## ACTION ITEM
Report each line from the entries in which "first" can be found.
[DATA IN THIS EXERCISE — start]
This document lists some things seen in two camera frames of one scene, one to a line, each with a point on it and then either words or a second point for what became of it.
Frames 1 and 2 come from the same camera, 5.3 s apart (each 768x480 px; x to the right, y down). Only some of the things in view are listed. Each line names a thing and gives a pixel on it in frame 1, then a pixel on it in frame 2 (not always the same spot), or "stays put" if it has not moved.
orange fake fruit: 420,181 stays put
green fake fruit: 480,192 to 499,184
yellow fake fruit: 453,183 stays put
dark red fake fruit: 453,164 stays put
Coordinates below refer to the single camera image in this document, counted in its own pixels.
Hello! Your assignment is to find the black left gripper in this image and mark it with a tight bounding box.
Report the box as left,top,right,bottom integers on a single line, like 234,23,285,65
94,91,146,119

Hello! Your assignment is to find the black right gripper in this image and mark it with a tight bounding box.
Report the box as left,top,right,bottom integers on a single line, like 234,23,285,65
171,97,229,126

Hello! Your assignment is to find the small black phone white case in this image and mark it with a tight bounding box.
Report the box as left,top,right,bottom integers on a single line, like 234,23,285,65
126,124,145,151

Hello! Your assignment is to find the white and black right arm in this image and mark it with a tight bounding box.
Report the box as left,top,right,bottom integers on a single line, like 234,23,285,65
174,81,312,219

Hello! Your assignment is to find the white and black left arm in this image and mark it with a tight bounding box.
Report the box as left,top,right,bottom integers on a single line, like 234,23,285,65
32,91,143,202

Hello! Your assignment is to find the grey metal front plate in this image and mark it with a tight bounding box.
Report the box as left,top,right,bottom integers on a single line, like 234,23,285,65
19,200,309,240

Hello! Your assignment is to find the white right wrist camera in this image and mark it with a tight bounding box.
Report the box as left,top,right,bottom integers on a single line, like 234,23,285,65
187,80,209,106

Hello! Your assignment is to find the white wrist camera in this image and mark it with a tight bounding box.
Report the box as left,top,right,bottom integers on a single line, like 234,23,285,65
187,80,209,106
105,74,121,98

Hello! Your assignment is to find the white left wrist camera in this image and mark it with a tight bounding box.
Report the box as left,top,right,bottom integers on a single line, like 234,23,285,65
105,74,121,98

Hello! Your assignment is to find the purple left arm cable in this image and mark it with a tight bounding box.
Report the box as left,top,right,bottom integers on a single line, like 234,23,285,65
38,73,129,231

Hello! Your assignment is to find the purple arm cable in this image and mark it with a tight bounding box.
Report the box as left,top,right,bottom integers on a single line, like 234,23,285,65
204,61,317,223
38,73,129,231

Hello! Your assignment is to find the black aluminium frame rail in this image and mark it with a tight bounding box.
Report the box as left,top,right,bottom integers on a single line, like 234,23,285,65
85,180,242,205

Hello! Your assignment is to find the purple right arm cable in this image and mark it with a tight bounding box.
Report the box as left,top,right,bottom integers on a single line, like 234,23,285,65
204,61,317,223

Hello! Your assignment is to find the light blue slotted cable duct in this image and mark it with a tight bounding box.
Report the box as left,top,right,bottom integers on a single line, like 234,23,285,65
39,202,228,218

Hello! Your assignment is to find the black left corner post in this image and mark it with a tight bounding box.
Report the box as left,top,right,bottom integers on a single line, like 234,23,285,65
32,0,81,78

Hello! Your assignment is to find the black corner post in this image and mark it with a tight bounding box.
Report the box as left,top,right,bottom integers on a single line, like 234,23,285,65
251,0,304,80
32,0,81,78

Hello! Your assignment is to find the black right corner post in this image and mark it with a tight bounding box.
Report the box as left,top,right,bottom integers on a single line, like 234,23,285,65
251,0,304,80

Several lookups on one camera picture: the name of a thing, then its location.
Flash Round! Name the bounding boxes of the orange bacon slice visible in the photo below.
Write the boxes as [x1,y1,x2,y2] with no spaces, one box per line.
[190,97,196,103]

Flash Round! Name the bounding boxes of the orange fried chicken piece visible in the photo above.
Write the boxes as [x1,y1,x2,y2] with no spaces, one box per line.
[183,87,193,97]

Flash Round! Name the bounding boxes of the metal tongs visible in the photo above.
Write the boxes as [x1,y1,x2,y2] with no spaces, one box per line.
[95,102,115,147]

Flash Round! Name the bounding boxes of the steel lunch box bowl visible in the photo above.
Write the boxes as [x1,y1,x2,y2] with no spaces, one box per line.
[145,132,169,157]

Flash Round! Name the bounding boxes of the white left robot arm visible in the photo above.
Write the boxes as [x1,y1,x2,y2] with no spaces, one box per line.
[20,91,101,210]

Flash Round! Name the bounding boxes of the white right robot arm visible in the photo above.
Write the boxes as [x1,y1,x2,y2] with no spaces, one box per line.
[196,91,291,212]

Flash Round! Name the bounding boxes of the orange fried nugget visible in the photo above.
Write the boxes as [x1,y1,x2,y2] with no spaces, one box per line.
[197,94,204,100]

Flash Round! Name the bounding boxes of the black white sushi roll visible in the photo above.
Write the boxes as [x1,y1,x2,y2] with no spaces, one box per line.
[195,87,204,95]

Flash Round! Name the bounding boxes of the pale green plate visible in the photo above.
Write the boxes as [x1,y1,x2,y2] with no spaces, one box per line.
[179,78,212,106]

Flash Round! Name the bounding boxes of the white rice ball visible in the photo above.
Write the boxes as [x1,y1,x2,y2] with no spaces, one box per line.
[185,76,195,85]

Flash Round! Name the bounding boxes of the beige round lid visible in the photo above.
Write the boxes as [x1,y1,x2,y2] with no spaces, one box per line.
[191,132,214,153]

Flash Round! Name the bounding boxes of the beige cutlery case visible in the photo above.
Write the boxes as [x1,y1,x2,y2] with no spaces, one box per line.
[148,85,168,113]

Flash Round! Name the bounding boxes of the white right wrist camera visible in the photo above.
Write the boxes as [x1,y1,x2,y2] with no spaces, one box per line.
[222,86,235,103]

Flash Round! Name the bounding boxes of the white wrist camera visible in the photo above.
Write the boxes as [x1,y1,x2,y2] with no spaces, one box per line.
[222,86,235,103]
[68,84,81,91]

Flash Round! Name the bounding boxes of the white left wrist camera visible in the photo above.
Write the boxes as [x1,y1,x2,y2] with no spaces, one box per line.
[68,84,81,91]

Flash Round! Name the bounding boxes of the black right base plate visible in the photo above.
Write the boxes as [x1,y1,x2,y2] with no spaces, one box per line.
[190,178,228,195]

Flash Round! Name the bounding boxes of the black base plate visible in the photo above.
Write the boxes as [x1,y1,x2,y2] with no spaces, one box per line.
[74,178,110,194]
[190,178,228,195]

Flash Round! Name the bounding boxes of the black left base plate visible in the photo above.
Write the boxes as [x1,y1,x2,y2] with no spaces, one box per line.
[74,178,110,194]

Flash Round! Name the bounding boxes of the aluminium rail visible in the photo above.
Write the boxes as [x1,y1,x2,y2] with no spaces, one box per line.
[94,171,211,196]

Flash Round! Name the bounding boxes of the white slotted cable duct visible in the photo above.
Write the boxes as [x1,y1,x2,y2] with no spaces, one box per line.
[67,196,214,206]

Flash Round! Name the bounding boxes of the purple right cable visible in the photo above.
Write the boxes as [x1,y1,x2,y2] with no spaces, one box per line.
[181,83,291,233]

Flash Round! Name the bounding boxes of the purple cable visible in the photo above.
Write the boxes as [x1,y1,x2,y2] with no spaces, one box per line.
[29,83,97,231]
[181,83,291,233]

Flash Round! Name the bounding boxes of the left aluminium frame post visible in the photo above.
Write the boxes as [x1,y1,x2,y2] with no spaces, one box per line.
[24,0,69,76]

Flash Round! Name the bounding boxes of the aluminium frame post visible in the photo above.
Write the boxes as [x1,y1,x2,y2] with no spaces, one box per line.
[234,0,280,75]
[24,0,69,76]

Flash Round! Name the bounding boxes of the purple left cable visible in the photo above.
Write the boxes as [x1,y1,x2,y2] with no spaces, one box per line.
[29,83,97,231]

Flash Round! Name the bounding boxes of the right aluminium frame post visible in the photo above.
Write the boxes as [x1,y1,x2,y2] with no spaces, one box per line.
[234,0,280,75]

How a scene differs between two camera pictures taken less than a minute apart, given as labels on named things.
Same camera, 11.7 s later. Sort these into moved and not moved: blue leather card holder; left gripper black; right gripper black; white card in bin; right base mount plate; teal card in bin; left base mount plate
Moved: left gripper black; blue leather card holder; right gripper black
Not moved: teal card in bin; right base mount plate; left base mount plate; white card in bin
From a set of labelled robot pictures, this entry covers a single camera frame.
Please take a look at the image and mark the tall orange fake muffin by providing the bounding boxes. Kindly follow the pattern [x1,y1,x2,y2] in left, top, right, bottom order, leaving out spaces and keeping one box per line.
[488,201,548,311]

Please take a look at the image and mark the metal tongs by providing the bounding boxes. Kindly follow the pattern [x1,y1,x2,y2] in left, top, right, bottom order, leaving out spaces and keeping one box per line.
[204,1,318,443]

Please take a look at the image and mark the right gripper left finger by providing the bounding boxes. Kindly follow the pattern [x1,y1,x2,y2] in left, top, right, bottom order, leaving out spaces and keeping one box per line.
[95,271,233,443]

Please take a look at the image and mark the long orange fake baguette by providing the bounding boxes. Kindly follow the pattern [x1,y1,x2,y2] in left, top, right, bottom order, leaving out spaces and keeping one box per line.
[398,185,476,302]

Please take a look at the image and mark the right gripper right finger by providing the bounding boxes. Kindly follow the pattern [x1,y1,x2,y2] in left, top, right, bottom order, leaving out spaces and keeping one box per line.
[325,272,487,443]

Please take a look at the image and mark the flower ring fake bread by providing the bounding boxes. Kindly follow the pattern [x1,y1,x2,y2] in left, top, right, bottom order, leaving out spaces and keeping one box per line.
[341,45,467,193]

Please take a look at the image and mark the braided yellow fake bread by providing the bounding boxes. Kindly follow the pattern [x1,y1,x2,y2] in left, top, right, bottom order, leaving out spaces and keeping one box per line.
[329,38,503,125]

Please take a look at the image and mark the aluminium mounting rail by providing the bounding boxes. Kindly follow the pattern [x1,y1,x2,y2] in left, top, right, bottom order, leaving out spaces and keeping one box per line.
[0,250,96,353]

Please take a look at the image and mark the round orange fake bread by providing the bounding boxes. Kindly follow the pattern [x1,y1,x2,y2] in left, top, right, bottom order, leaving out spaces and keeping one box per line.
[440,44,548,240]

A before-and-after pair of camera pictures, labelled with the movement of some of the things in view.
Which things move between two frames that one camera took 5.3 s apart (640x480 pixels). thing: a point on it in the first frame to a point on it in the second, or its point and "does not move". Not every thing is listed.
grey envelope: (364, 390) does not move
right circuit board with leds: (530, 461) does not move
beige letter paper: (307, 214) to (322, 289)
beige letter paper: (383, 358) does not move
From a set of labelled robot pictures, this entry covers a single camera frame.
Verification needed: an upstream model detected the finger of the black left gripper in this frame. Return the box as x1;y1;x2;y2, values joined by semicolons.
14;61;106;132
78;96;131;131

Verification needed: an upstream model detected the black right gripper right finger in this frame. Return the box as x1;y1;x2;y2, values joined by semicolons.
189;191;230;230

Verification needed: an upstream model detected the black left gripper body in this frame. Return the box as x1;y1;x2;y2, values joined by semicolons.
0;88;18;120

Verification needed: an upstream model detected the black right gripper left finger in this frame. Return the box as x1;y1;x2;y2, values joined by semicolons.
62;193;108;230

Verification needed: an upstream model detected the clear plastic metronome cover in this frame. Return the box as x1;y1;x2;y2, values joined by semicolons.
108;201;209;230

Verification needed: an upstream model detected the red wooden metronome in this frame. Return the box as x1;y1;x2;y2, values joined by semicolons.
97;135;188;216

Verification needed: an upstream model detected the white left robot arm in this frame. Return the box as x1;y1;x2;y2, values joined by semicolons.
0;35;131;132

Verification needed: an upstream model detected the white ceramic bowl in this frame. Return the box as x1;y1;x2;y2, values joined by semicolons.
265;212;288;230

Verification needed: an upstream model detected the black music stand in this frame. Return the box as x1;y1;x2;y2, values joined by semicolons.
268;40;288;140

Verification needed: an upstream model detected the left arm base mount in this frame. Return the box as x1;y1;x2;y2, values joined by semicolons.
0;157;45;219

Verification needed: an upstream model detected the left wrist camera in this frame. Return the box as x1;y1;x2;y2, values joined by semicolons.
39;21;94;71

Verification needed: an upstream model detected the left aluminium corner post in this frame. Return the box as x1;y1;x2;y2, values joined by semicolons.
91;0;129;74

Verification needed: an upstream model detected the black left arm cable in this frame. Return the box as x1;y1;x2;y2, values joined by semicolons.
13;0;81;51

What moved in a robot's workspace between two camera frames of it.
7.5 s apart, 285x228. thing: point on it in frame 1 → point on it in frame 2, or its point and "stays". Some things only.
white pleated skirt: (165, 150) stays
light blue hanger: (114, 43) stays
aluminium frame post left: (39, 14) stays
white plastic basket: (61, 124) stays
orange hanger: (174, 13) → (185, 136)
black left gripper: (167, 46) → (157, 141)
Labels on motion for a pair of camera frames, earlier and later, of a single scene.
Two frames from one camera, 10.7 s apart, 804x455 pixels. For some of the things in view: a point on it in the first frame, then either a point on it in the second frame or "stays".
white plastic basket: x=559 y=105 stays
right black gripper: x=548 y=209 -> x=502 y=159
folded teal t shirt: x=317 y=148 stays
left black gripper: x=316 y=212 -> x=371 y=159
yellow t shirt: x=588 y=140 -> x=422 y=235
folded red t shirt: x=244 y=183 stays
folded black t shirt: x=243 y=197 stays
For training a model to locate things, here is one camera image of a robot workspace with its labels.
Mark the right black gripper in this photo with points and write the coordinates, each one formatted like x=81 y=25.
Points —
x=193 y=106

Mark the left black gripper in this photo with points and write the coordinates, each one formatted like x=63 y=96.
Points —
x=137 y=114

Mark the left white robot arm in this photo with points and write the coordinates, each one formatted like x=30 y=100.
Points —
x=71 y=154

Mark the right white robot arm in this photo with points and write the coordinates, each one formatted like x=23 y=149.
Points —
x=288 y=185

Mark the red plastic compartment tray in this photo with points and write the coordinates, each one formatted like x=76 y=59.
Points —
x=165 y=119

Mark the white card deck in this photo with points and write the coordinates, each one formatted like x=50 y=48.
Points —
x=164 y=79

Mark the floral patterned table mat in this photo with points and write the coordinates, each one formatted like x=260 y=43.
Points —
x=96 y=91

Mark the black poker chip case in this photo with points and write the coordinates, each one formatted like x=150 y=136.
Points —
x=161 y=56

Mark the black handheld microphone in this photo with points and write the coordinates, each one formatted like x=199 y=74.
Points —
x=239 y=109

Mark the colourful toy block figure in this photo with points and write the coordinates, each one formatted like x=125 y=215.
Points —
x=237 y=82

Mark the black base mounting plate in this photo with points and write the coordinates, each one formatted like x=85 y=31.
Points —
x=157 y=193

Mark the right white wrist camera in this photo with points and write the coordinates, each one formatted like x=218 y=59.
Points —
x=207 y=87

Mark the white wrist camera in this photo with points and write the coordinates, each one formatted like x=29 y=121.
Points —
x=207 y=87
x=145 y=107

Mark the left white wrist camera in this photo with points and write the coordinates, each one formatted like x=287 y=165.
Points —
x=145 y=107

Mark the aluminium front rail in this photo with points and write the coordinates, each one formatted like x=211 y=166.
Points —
[DATA IN THIS EXERCISE — finish]
## TASK RESPONSE
Which things move between two frames that one camera took 5.3 s apart (640x480 pixels). thing: a point on it in the first frame to a point on it in the second, or its point and "does not move". Not every thing is listed.
Two frames from one camera, 10.7 s apart, 804x455 pixels. For some of the things in view: a point on it in the first frame, then either a point on it in the second frame or "stays".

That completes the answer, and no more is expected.